----- Supplied material -----

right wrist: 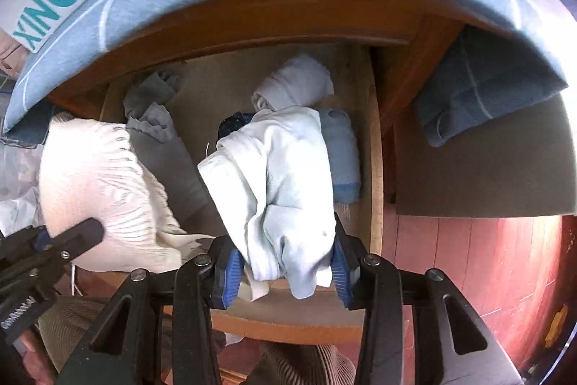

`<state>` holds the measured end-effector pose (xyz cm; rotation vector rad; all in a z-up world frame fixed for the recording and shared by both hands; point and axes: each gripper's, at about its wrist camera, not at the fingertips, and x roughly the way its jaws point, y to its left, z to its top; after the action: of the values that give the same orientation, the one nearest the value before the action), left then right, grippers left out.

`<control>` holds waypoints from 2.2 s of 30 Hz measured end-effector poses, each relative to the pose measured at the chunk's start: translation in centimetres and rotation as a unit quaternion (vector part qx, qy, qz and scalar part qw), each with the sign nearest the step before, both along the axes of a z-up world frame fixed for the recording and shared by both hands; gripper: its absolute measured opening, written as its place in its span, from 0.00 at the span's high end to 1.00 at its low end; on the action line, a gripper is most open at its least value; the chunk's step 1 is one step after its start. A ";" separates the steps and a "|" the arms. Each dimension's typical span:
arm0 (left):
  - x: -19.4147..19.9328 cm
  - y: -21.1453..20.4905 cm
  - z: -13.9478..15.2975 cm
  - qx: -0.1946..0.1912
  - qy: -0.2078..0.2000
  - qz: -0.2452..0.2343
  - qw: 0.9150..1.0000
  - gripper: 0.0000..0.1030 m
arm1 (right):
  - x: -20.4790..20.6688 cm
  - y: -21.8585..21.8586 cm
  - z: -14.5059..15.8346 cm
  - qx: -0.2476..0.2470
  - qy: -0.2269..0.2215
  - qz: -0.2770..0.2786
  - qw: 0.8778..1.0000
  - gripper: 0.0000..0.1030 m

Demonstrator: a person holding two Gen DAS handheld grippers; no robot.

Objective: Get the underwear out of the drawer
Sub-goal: 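Lift the beige bra with the left gripper while the right gripper holds the white underwear, then carry the beige bra with the left gripper into the white box and release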

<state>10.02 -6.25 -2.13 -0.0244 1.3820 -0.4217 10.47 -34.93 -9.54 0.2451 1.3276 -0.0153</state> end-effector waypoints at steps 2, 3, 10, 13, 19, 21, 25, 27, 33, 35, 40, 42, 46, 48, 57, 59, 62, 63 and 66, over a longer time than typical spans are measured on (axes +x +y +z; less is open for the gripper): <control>-0.1 0.6 0.9 -0.006 -0.007 0.002 1.000 0.78 | -0.2 0.2 0.2 -0.004 -0.004 0.003 1.000 0.63; -0.2 0.8 1.4 -0.007 -0.011 0.002 1.000 0.78 | -0.4 0.3 0.3 -0.003 -0.008 0.003 1.000 0.63; -0.9 2.5 3.7 -0.015 -0.027 0.001 1.000 0.78 | -1.2 0.2 0.6 -0.001 -0.017 -0.001 1.000 0.63; -1.1 3.2 4.6 -0.023 -0.028 0.000 0.999 0.78 | -1.2 0.2 1.0 -0.008 -0.020 0.001 1.000 0.63; -0.9 4.6 7.3 -0.048 -0.030 -0.005 0.998 0.78 | -1.7 0.0 1.3 -0.002 -0.025 -0.008 1.000 0.63; -1.2 4.9 8.2 -0.042 -0.040 -0.012 0.998 0.78 | -1.9 -0.1 1.0 0.000 -0.024 -0.010 1.000 0.63; -1.7 5.2 10.4 -0.039 -0.062 -0.027 0.997 0.78 | -2.1 -0.5 0.5 0.011 -0.020 -0.017 1.000 0.63; -1.8 5.4 11.4 -0.037 -0.074 -0.030 0.996 0.78 | -2.3 -0.5 0.7 0.013 -0.024 -0.019 0.999 0.63; -1.5 6.3 14.8 -0.045 -0.103 -0.023 0.993 0.78 | -2.3 -0.3 0.5 0.004 -0.019 -0.012 1.000 0.63; -1.7 6.5 16.1 -0.046 -0.115 -0.022 0.992 0.78 | -2.2 -0.3 0.2 0.002 -0.013 -0.010 1.000 0.63; -1.4 6.9 19.2 -0.053 -0.137 -0.020 0.989 0.78 | -2.1 0.0 0.0 -0.025 -0.007 0.001 1.000 0.63; -1.2 6.9 20.3 -0.056 -0.146 -0.017 0.988 0.78 | -2.1 0.2 0.0 -0.034 -0.006 0.006 0.999 0.63; -0.2 7.1 23.4 -0.068 -0.166 -0.011 0.984 0.78 | -2.1 0.4 -0.1 -0.044 -0.005 0.012 0.999 0.63; 0.2 6.9 25.3 -0.071 -0.183 -0.010 0.981 0.78 | -2.1 0.4 -0.2 -0.044 -0.002 0.013 0.999 0.63; 3.8 5.2 32.8 -0.082 -0.256 -0.003 0.963 0.78 | -2.0 0.4 -0.2 -0.040 -0.001 0.012 0.999 0.63; 5.0 4.3 33.5 -0.083 -0.264 -0.003 0.961 0.78 | -2.1 0.3 -0.2 -0.035 -0.001 0.010 0.999 0.63; 7.1 2.5 33.1 -0.079 -0.265 -0.005 0.961 0.78 | -2.1 0.1 -0.3 -0.025 0.000 0.006 1.000 0.63; 7.8 1.8 32.8 -0.077 -0.266 -0.005 0.961 0.78 | -2.1 0.0 -0.3 -0.023 0.001 0.006 1.000 0.63; 9.6 -0.4 30.7 -0.060 -0.261 -0.016 0.963 0.78 | -2.0 0.0 -0.4 -0.020 0.002 0.007 1.000 0.63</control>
<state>19.58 -6.60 28.52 0.0092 0.8369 -0.4967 8.43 -34.94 -9.93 0.2033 1.3319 -0.0306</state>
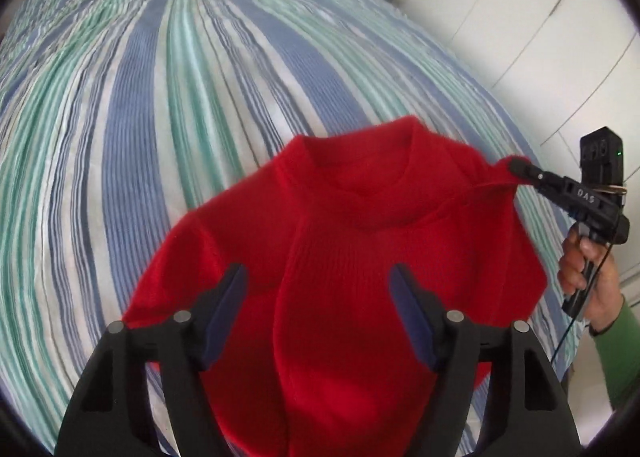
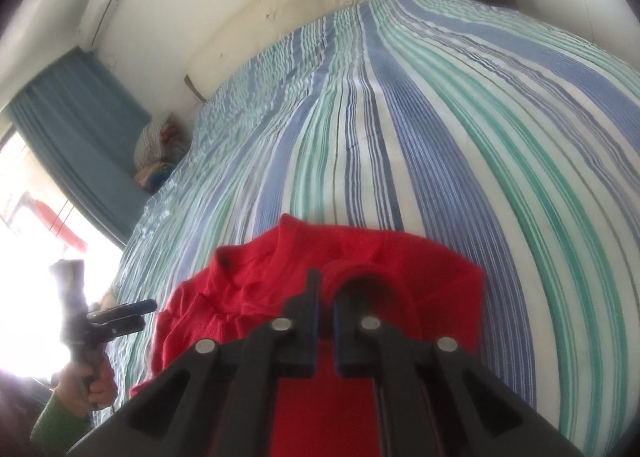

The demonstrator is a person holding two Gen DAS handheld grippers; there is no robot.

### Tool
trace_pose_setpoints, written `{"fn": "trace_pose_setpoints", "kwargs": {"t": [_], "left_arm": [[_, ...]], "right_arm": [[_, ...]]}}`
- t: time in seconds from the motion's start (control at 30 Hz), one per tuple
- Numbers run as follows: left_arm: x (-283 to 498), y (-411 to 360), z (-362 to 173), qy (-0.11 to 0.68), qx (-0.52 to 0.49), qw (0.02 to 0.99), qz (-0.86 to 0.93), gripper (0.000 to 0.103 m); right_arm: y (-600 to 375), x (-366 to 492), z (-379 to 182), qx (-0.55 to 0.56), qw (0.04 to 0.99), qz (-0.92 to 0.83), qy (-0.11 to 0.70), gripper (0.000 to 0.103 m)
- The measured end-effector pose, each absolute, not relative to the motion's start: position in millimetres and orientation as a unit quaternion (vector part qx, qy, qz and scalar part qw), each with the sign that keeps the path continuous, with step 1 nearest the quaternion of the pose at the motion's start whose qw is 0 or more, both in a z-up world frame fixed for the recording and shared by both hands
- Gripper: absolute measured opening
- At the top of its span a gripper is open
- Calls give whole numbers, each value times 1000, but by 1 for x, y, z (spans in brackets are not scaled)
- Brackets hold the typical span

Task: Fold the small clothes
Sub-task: 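Lift the hem with both grippers and fold it toward the collar, then release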

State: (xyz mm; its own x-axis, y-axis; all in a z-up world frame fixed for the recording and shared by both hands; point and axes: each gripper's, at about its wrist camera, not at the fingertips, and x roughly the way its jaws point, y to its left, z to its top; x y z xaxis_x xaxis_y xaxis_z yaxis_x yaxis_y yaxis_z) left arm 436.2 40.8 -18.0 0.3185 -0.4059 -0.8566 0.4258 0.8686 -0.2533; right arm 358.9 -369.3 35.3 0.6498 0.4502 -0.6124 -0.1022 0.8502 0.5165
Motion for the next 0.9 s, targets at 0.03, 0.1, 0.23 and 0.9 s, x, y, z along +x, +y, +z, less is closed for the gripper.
{"fn": "trace_pose_setpoints", "kwargs": {"t": [0.03, 0.1, 0.23, 0.9], "left_arm": [[441, 36, -25, 536, 14, 806, -252, 68], [447, 31, -35, 548, 14, 798, -250, 44], [443, 36, -22, 519, 0, 821, -237, 5], [406, 107, 20, 441, -36, 886, -141, 91]], "right_arm": [[-369, 357, 38, 223, 880, 160, 387, 6], [-368, 352, 43, 218, 882, 164, 384, 6], [-365, 348, 51, 209, 881, 175, 387, 6], [-356, 364, 56, 240, 867, 172, 403, 74]]}}
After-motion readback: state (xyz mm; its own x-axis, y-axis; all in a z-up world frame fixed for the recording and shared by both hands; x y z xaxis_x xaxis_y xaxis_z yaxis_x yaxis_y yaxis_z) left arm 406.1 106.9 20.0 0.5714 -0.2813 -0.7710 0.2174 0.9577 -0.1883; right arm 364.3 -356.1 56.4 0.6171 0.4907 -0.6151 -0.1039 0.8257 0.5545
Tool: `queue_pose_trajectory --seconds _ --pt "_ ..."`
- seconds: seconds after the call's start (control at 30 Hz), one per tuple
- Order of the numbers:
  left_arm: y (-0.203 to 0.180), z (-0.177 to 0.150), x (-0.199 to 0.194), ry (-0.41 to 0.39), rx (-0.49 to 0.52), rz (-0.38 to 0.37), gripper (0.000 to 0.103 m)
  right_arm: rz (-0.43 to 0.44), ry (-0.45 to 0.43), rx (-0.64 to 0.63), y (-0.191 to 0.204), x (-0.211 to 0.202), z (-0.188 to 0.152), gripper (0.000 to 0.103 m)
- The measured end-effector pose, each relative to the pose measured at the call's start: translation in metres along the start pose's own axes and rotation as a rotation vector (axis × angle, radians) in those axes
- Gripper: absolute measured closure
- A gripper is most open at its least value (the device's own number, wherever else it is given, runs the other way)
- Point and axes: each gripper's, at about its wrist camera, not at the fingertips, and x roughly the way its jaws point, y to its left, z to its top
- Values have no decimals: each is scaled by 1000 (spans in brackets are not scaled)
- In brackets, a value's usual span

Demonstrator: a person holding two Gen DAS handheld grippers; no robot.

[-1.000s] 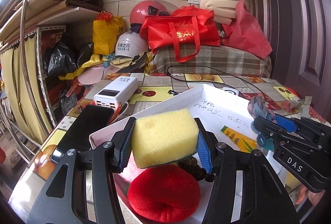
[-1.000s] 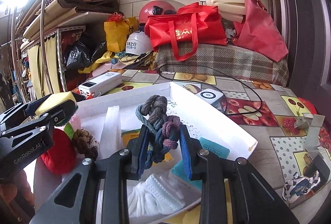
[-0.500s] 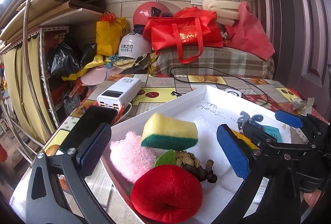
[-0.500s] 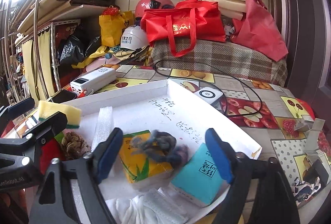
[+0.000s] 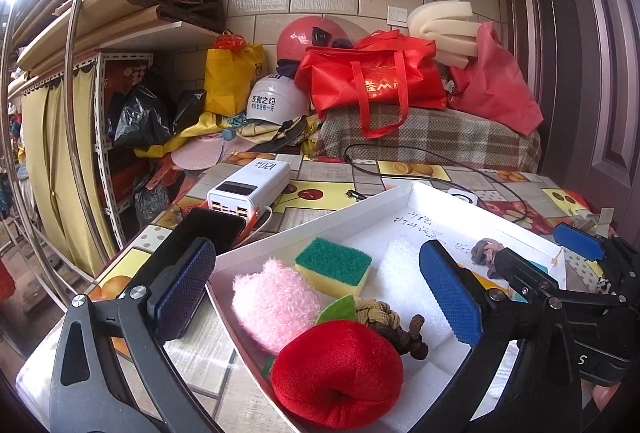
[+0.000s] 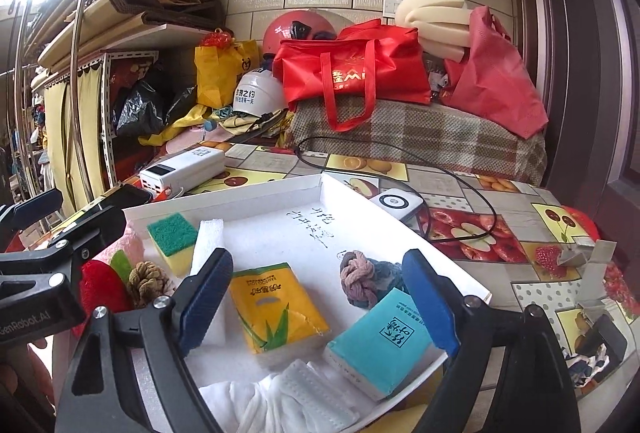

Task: Organize soft objects
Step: 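Grasp the yellow octagonal sponge with left tool while right tool grasps cow-print cloth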

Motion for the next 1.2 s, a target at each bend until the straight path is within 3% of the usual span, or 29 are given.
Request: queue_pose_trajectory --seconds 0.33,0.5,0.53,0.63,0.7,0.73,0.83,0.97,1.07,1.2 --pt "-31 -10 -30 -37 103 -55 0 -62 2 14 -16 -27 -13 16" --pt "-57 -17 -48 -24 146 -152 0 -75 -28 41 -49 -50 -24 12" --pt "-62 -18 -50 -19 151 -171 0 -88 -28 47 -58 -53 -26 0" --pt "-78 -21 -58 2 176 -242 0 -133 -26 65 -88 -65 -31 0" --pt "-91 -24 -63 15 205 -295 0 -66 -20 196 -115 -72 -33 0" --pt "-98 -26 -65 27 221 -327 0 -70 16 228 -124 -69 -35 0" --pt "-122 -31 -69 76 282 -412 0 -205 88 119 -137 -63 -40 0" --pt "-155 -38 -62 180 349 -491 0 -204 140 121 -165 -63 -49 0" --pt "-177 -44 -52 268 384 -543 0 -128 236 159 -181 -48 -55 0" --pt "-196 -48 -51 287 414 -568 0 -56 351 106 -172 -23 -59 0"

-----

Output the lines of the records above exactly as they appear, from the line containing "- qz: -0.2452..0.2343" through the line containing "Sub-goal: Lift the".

  - qz: -0.2452..0.2343
  - qw: 0.9150..1.0000
  - gripper: 0.0000..0.1030 m
arm1 (right):
  - x: -20.4790..20.6688 cm
  - y: -21.8585..21.8586 cm
  - z: -14.5059..15.8346 cm
  - qx: -0.2476..0.2470
  - qy: -0.2269..0.2215
  - qz: -0.2770..0.2786
  - qw: 0.8778..1.0000
  - gripper: 0.0000..0.1030 m

Demonstrator: a person holding two Gen DAS handheld grippers; no robot.

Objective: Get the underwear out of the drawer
Sub-goal: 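Lift the beige bra with the left gripper while the right gripper holds the white underwear, then carry the beige bra with the left gripper into the white box and release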

Nothing remains to be done, and the exercise is complete.